Она напоследок широко улыбнулась молодой паре и обернулась к мужу.
— Давай пройдем к Привозу, а оттуда к Потемкинской лестнице. По дороге, может, где-то посидим, вот и время пройдет.
— Ты так говоришь, будто дома. Но план мне нравится. Главное, поменьше контактируй с людьми.

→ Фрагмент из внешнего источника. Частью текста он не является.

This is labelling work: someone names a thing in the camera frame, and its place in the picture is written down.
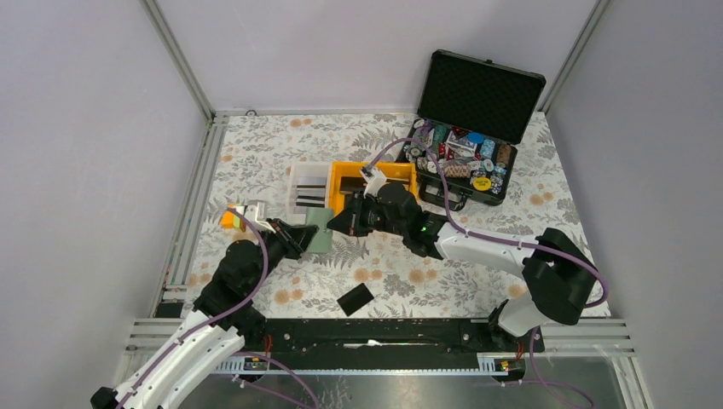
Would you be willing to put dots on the yellow double storage bin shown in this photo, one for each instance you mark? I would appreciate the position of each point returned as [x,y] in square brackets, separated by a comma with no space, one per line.
[345,178]

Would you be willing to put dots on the black credit card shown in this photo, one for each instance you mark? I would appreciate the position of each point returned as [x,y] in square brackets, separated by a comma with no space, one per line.
[355,299]

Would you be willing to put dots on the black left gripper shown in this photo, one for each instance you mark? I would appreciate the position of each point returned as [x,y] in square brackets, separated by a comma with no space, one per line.
[295,239]

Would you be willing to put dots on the white storage bin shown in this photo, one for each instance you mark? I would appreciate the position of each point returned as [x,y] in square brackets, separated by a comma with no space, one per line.
[302,169]

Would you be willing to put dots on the orange poker chip stack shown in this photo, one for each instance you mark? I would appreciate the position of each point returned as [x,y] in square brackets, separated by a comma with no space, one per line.
[457,171]

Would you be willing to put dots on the yellow big blind chip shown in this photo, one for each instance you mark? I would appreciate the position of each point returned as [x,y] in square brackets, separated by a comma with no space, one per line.
[481,183]

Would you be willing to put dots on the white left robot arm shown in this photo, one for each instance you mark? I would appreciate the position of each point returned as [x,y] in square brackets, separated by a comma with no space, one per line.
[195,348]

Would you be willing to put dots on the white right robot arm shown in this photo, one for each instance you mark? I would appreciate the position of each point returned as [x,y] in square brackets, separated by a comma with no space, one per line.
[559,278]

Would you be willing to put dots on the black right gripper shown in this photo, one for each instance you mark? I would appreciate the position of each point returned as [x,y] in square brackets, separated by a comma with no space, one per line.
[350,221]

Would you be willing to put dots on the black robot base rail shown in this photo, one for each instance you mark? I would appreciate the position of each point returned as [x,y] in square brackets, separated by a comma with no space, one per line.
[383,345]

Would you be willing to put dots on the black poker chip case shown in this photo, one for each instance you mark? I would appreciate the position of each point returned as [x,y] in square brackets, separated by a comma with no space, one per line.
[471,112]

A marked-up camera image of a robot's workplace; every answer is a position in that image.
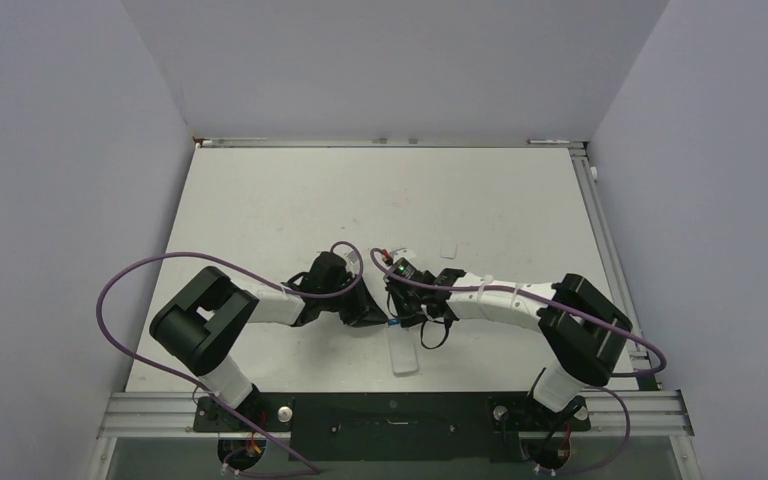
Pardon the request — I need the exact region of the white air conditioner remote control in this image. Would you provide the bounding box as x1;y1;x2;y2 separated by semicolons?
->
386;323;419;377

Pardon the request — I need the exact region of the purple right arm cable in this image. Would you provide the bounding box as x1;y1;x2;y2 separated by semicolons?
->
369;248;668;378

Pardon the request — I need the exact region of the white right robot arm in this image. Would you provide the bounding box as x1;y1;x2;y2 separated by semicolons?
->
384;258;633;428

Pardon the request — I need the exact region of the aluminium frame rail right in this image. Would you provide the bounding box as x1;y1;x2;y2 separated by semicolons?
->
569;146;695;439

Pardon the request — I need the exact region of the aluminium frame rail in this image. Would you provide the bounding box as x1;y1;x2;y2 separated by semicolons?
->
569;146;695;439
194;137;587;150

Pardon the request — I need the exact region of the white battery compartment cover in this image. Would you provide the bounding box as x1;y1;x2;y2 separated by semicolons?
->
440;242;458;260

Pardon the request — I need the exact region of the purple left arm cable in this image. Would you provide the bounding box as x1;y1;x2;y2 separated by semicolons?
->
96;241;365;399

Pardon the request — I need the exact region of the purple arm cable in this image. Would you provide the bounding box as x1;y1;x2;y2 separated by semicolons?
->
369;248;668;378
96;241;365;399

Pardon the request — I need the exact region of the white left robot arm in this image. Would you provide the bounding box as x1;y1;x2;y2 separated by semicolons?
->
149;252;388;430

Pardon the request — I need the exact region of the aluminium frame rail back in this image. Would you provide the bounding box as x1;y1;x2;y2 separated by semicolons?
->
194;137;587;150

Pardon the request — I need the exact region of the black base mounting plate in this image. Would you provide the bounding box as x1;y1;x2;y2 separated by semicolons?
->
193;390;592;464

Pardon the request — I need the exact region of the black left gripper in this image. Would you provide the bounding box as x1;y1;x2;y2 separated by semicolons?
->
320;273;387;327

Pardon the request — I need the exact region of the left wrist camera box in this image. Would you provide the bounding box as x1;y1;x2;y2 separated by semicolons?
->
343;249;362;272

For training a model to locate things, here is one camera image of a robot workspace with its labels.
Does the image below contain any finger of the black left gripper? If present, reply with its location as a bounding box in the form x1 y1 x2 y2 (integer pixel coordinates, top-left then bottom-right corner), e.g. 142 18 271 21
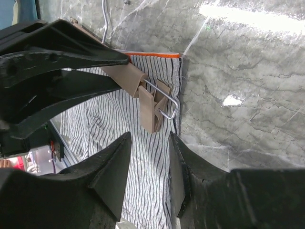
0 20 129 89
0 70 120 139

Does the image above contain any person hand in background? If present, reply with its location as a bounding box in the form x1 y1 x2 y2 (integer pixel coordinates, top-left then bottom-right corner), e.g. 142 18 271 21
0 156 25 171

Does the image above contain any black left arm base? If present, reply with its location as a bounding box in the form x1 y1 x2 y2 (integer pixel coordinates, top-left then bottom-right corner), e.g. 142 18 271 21
45 120 64 162

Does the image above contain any aluminium mounting rail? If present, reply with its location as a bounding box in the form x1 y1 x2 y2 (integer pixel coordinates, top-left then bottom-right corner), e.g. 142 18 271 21
48 120 81 167

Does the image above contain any grey striped boxer underwear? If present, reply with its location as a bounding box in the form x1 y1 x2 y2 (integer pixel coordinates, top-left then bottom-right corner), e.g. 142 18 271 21
53 52 182 229

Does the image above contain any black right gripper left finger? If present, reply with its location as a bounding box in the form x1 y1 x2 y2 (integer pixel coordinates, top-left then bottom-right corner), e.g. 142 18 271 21
0 132 132 229

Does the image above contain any beige clip hanger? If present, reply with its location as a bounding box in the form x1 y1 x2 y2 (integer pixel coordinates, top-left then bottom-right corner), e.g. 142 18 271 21
70 0 179 134

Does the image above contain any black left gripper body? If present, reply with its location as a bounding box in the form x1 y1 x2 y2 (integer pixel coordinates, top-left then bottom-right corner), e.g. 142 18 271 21
0 124 31 158

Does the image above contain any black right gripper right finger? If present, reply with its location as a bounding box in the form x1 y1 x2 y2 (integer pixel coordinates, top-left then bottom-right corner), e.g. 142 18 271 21
169 133 305 229

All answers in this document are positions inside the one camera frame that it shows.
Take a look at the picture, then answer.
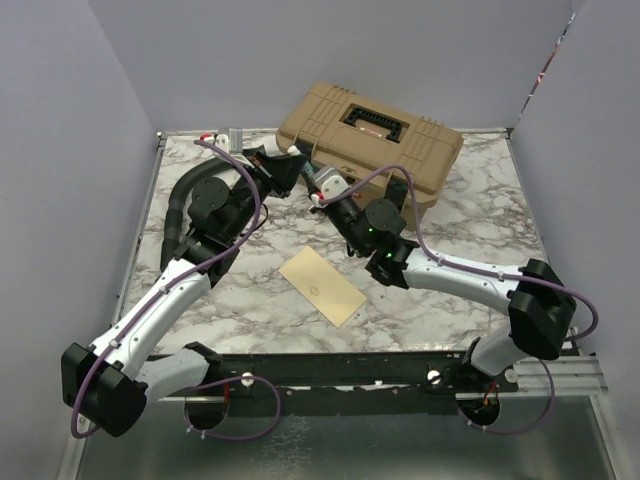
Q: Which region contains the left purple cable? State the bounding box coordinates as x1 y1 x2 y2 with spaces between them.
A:
69 138 281 441

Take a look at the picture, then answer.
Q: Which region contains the black corrugated hose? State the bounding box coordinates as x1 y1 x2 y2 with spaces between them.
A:
160 149 251 271

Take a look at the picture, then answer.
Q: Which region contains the aluminium extrusion rail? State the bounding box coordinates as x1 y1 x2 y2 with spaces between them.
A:
514 356 608 397

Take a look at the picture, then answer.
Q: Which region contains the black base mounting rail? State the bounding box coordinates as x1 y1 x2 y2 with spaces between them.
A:
174 351 518 423

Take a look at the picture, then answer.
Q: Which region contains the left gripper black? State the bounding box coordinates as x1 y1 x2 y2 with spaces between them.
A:
227 150 309 241

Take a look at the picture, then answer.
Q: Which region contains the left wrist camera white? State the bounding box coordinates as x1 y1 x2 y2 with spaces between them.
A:
200 127 244 155

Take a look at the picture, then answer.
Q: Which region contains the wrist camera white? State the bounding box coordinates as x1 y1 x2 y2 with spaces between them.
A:
310 165 349 208
200 127 244 155

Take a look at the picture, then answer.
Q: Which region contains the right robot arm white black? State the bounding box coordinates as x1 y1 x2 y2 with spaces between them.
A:
321 198 576 391

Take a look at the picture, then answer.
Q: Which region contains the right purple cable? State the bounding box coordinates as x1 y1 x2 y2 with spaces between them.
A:
319 164 600 435

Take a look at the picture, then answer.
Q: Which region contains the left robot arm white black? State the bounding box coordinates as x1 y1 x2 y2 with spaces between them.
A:
61 147 307 439

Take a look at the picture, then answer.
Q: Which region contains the cream paper envelope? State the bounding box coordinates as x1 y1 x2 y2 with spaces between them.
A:
279 247 367 327

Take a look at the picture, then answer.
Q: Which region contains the purple cable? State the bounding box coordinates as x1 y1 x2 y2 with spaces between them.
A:
319 164 600 435
69 138 281 441

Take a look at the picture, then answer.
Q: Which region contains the tan plastic toolbox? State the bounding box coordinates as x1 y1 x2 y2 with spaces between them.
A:
275 83 463 231

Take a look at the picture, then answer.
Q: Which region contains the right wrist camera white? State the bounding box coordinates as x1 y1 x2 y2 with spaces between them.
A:
310 165 349 208

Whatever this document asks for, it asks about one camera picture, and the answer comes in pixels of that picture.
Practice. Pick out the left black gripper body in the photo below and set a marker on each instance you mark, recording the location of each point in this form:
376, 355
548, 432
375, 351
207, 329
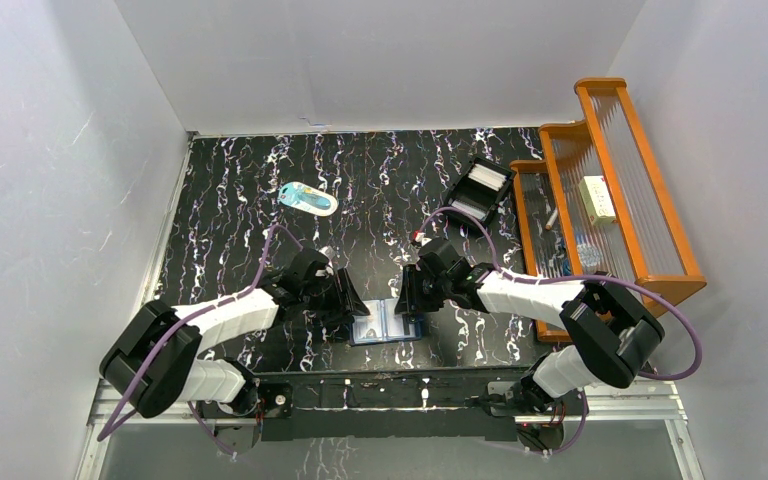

Так, медленно, но уверенно, путешественники прошли вдоль до неузнаваемости другой улице, которую в своем времени пересекали, ни одну тысячу раз. Фундамент практически каждого дома был украшен или узорами, или ангелами, а иногда целыми фигурами в человеческий рост. Арки, фигурные окна, колонны и расписные двери. Вместо назойливой рекламы на каждом шагу, висели скромные и даже чем-то застенчивые вывески, например, как булочная у Штольна или даже магазин железных кроватей какой-то неразборчиво написанной фирмы. И было в них что-то романтичное, что-то неуловимо домашнее. Может, это из-за того, что они нарисованы вручную, художниками средней руки, которые, как сразу было видно, вкладывали душу. Да и тех вывесок было не так уж и много. Хотя по мере продвижения в сторону Привоза, их количество заметно возрастало.
— Я уже не выдерживаю, — вдруг негромко, но настойчиво сказала Виктория. — Давай что-то купим?
— Железную кровать?
— Кушать хочу, того гляди чай, обед, — наигранно имитируя старую речь, весело сказала она и моментально забыв обо всех наставлениях своего мужа, быстро подошла к высокому булочнику, стоявшему на краю улицы.
Это был рыжеволосый мужчина, с такой же рыжей и пушистой бородой, как и его шевелюра. На мужественном лице было множество веснушек, словно у ребенка. Глаза же, были голубыми как небо. А вот, сколько тому лет, определить было практически нереально, с одной стороны он выглядел очень моложаво, а с другой — имел уже морщины. Но лишь одно можно было утверждать наверняка, ни подростком, ни стариком, тот не был. Одет был просто: клетчатая жилетка, темно-зеленого цвета, белая рубаха с вышитым красным орнаментом, воротником и на удивление, чистый белый фартук.